“The picture emerging from this pattern of behavior is that of a Russia increasingly authoritarian at home and aggressive abroad,” Rice said in a speech to the German Marshall Fund in Washington.
“Our strategic goal now is to make it clear to Russia’s leaders that their choices are putting Russia on a one-way path to self-imposed isolation and international irrelevance,” Rice said, according to the Associated Press.
“We cannot afford to validate the prejudices that some Russian leaders seem to have: that if you pressure free nations enough — if you bully, and threaten, and lash out — we will cave in, and forget, and eventually concede,” she said.
Rice also vowed that the U.S. would not let diplomatic differences “obstruct a deepening relationship between the American and Russian people.”
The address was Rice’s first on Russian relations since the Russia-Georgia conflict emerged last month.
Diplomatic ties between Washington and Moscow have become increasingly strained as a result of the conflict over Georgia’s breakaway provinces of South Ossetia and Abkhazia and Russia’s decision to recognize the disputed regions.
The U.S. and Europe must not allow Russian actions in Georgia to achieve any benefit, she said: “Not in Georgia. Not anywhere.”
Rice rejected a Russian “sphere of influence” over the region and said she hoped Russia leaders would “overcome their nostalgia for another time.”
Amid the tough rhetoric, analysts saw a broader message around how the U.S. and Europe have united in the face of Russian decision-making.

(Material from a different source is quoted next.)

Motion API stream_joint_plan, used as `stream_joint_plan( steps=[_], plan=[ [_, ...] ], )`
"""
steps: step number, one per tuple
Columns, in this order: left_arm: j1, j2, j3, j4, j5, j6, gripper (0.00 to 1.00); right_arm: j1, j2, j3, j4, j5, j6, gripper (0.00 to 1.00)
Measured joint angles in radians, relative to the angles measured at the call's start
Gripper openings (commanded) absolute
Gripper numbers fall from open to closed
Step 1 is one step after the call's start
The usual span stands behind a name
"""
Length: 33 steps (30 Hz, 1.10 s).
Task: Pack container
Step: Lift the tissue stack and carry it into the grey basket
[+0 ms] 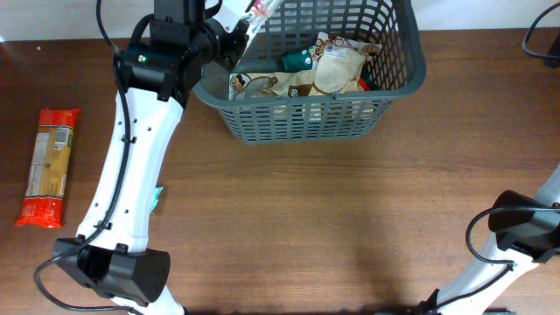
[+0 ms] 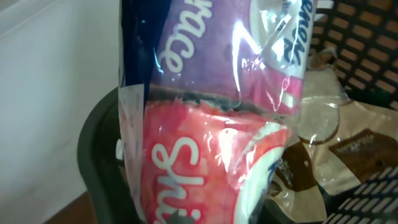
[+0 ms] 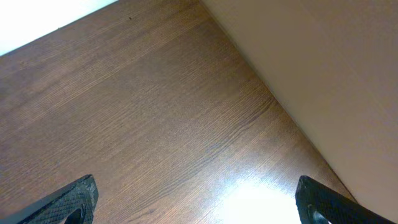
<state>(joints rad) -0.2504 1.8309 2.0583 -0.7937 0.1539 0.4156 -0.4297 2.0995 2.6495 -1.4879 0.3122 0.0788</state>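
Note:
The tissue pack (image 2: 211, 106), a clear-wrapped bundle printed purple, pink and orange, fills the left wrist view with my left gripper (image 2: 186, 219) shut on it. Overhead, that gripper (image 1: 234, 24) holds the pack (image 1: 260, 9) above the left rim of the grey plastic basket (image 1: 306, 118). Below the pack lie the basket's dark rim (image 2: 93, 137) and brown and beige snack bags (image 2: 348, 149). In the basket are beige bags (image 1: 337, 66) and a green item (image 1: 297, 59). My right gripper (image 3: 199, 199) is open over bare wood at the table's right edge.
An orange pasta packet (image 1: 48, 166) lies at the far left of the table. A teal packet (image 1: 158, 197) shows partly from under the left arm (image 1: 131, 166). The right arm's base (image 1: 525, 229) sits at the bottom right. A black cable (image 1: 541, 39) hangs at the top right.
My left gripper, then shut on the tissue pack low at the table's left side, now holds it high over the basket's left rim. The right arm has not moved.
My left gripper stood open around the tissue pack lying on the table at the left. Then its fingers were close against the pack, then shut on it with the pack tipped on edge. Now the pack hangs above the basket. The right gripper stayed open throughout.

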Motion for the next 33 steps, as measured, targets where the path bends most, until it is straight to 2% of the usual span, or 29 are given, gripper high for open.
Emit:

“The fear in August was that the Russians would get away with everything,” Sarah Mendelson, the director of the Human Rights and Security Initiative at the Center for Strategic and International Studies, told the NewsHour Thursday in an interview.
“[Prime Minister Vladimir] Putin was betting that there wasn’t a united West – but the West is hanging together. It’s not as robust as some of us would like and the Russian government may still be able to take advantage. Still, Russia’s recognition of South Ossetia and Abkhazia did more to bring the West together.”
Rice also lobbed barbs at Russia’s recent decision to engage in military exercises with U.S. foe Venezuela, hinting at an “aging” Russian military infrastructure.
“We are confident that our ties with our neighbors, who long for better education, better health care, better jobs, and better housing, will in no way be diminished by a few, aging Blackjack bombers, visiting one of Latin America’s few autocracies” she said.
The speech pledged continued support for U.S.-allied Georgia, highlighting promises of economic aid by the United States and European countries.
“In contrast to Georgia’s position, Russia’s international standing is worse now than at any time since 1991,” she said. “And the cost of this self-inflicted isolation has been steep.”
“Now we’re in a new era of relations,” CSIS analyst Mendelson noted. “Neither the Cold War approach of containment, nor the post-Cold War approach of integrating Russia seems appropriate.”
In the speech, Rice also cast doubts on Russia’s place on the world economic stage. As Wall Street has reeled from major shifts in the U.S. financial sector, Russia has also faced market instability, deciding to shutter its stock markets for two straight days with the Kremlin pledging $20 billion in support when they reopen on Friday.
“If Russia ever wants to be more than just an energy supplier, its leaders have to recognize a hard truth: Russia depends on the world for its success, and it cannot change that,” Rice said.
Rice’s tough rhetoric may catch Moscow’s attention, but the impetuous will fall to both sides to ease diplomatic tensions, analysts say.
“The U.S. needs to be less emotional about how it forms its Russia policy,” Cliff Kupchan, Director for Europe and Eurasia at the Eurasia Group, told the NewsHour. “Both sides need to cool it. We can exact a toll on Russia without creating a schism in U.S.-Russian relations.”